Have you been working your butt off trying to lose weight, tone your body, or kickstart your metabolism only to be disappointed with your results? If so, you are so not alone. So many people embark upon their health and fitness journey with big goals, and when things don’t go as planned, it leads to a world of disappointment.
But, what if we told you that it may all have to do with how you are working out? Well, if you’re unfamiliar with the three different body types and how they determine how you should workout and fuel your body, keep reading.
We are going to uncover exactly what you need to know about your specific body type and what this means for how you should be working towards your fitness goals so you can stop hitting roadblocks and start seeing results.
The Three Different Body Types + Fitness & Nutrition Tips
There are three different body types, ectomorph, endomorph, and mesomorph. Each have their own unique characteristics, so let’s take a look and see where you fit in.
Ectomorphs tend to be long and lean. They often have a super speedy metabolism making it difficult to put on weight and muscle.
Pro Fitness Tip for the Ectomorph
If you have an ectomorph body type, and you are feeling frustrated when it comes to trying to build muscle, it’s not necessarily anything you are doing wrong! Ectomorphs are naturally long and lean, and it just means that you may need to make some modifications to train your body into thinking that building muscle is the way to go. To help build muscle, try incorporating some strength training using light weights and resistance bands into your fitness routine.
Pro Nutrition Tip for the Ectomorph
Since ectomorphs tend to have super fast metabolisms, consuming complex carbohydrates with plenty of healthy fat will help promote satiety, and adding plenty of clean protein into the diet is a great way to help support muscle growth.
If your goal is to try to build muscle, and it’s something you struggle with, adding some collagen protein to a post-workout smoothie can make an excellent supplement choice.

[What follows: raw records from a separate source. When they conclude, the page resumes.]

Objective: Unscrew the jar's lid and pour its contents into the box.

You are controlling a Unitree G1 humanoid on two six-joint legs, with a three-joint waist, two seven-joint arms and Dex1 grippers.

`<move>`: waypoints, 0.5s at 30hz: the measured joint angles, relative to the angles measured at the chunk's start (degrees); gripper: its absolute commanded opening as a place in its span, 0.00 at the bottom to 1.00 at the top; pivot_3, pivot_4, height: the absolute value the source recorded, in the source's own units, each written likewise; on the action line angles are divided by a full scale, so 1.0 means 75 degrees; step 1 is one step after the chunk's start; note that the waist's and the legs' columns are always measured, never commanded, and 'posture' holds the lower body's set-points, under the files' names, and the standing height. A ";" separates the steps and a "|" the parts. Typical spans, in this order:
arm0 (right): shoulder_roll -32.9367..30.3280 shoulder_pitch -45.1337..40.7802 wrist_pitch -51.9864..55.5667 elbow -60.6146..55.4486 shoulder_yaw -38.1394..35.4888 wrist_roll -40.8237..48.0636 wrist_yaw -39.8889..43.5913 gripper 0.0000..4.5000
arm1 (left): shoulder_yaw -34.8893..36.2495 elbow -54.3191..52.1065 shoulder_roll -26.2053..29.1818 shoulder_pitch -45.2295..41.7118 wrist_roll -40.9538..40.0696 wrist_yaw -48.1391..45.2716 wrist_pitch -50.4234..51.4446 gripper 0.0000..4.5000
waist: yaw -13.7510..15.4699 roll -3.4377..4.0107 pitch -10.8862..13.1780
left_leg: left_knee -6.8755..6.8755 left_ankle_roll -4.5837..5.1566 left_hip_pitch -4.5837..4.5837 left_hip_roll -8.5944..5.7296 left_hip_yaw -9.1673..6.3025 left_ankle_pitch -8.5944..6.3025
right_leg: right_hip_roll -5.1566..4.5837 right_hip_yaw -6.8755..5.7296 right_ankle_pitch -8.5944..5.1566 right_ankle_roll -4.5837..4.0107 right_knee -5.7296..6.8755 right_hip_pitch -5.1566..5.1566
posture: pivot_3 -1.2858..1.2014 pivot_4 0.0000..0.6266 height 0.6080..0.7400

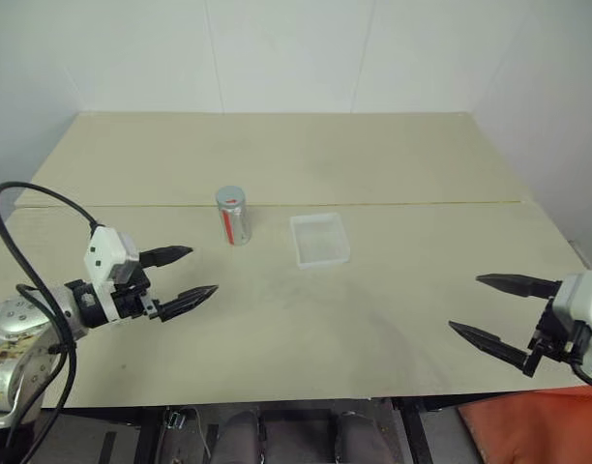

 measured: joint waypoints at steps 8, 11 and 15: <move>-0.0086 -0.0279 -0.0058 0.0245 0.0266 -0.0060 0.0004 1.00 | 0.0049 -0.0205 0.0001 0.0192 0.0000 0.0362 0.0031 1.00 | 0.0011 0.0000 0.0000 | 0.0000 0.0000 0.0000 -0.0002 0.0000 0.0000 | -0.0002 0.0000 0.0000 0.0000 0.0000 0.0001 | 0.52 0.24 1.00; -0.0086 -0.0393 -0.0090 0.0250 0.0291 -0.0072 -0.0004 1.00 | 0.0047 -0.0224 0.0003 0.0212 0.0013 0.0466 0.0140 1.00 | 0.0015 0.0000 0.0000 | 0.0000 0.0000 0.0000 -0.0001 0.0000 0.0000 | -0.0001 -0.0001 0.0000 0.0000 0.0000 0.0001 | 0.52 0.24 1.00; -0.0087 -0.0597 -0.0017 0.0252 0.0535 -0.0202 -0.0248 1.00 | -0.0182 -0.0175 -0.0115 -0.0028 0.0690 0.1168 0.0160 1.00 | 0.0019 0.0001 0.0000 | 0.0001 0.0000 0.0004 -0.0005 -0.0001 0.0000 | -0.0002 0.0000 0.0000 0.0000 0.0000 0.0006 | 0.52 0.24 1.00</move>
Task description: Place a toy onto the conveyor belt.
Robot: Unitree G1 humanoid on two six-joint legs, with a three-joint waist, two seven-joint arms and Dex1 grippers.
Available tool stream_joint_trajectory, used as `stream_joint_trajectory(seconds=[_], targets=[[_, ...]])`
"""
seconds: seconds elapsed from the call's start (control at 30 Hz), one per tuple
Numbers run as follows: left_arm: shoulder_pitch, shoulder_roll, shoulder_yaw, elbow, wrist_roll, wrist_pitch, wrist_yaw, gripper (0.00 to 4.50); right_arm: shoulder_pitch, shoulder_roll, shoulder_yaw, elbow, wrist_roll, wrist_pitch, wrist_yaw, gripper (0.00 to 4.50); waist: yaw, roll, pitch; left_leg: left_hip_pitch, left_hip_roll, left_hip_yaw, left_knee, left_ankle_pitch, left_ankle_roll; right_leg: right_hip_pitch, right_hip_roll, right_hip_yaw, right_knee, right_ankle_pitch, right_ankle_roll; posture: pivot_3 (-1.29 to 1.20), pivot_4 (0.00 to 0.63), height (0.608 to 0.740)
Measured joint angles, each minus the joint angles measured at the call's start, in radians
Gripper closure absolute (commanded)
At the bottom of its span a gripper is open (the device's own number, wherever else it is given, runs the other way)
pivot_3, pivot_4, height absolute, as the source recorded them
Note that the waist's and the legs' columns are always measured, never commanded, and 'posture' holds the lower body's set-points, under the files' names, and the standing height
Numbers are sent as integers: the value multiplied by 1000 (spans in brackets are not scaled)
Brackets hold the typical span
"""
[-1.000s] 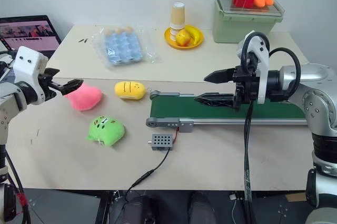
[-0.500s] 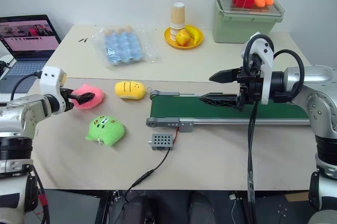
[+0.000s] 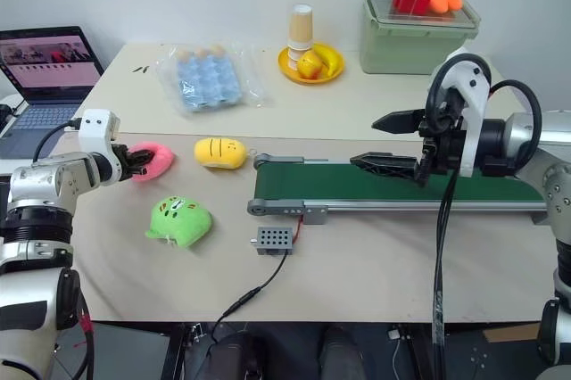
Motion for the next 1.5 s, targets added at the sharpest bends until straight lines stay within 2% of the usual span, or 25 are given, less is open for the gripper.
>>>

Endomorphs are generally stockier with a wider build and have a slower metabolism than someone with an ectomorph body type. Someone with an endomorph build generally has more muscle and fat than ectomorphs.
Pro Fitness Tip for the Endomorph
If you have an endomorph body type, and you are working out as a way to help promote weight loss, then aerobic exercises are going to be your new BFF. Aerobic fitness for those who an endomorph build can help with weight loss and can help fire up your metabolism. Get your daily sweat in with HIIT trainers Danielle Pascente and Katie Dunlop using FitOn.
Pro Nutrition Tip for the Endomorph
With a slower metabolism, endomorphs will want to be a little extra mindful of when and what they eat. If you have an endomorph body build, focus on eating fewer carbs and getting plenty of clean proteins and healthy fats to fuel your body with energy and keep your metabolism reeved.
As it turns out, we all really do need our beauty sleep, and for more than one reason. A lack of sleep can lead to food cravings and weight gain. In fact, a study found that a lack of sleep causes a higher likelihood of overeating and eating the wrong kinds of food. Strive to get at least eight hours of uninterrupted sleep per night to help support not only a healthy weight, but overall health as well.
Those who have a mesomorph body type tend to have some characteristics of both an endo and an ectomorph. They may have a much easier time losing weight while also finding it easier to pack on muscle.
Pro Fitness Tip for the Mesomorph
Mesomorphs generally don’t have to train as hard to see the results they want as compared to endomorphs and ectomorphs. If you have a mesomorph body type, you may want to consider adding a combination of things into your fitness routine to keep things fun and interesting!
Pro Nutrition Tip for the Mesomorph
Since mesomorphs are sort of a balance between the two others, it’s no surprise that eating a well-balanced diet is the way to go here. Strive to consume balanced meals with a complex carb, a clean protein, and a healthy fat to support a balanced metabolism and to keep you full between meals.
Since you may have characteristics of both an endo and ectomorph build, try to continue to reduce stress and get as much sleep as possible.
The Bottom Line
So, should your body type determine your workout? The answer is yes, but it’s not just a simple yes. Since no two people are the same, it is very possible that you may be a combination of body types, which means you will have to determine which types of exercise works best for you. While one person with an endomorph build may see best results with cardio exercises, someone else may lose weight faster with strength training. With health and fitness, there is never a one size fits all approach, so experiment with what feels and works best for you!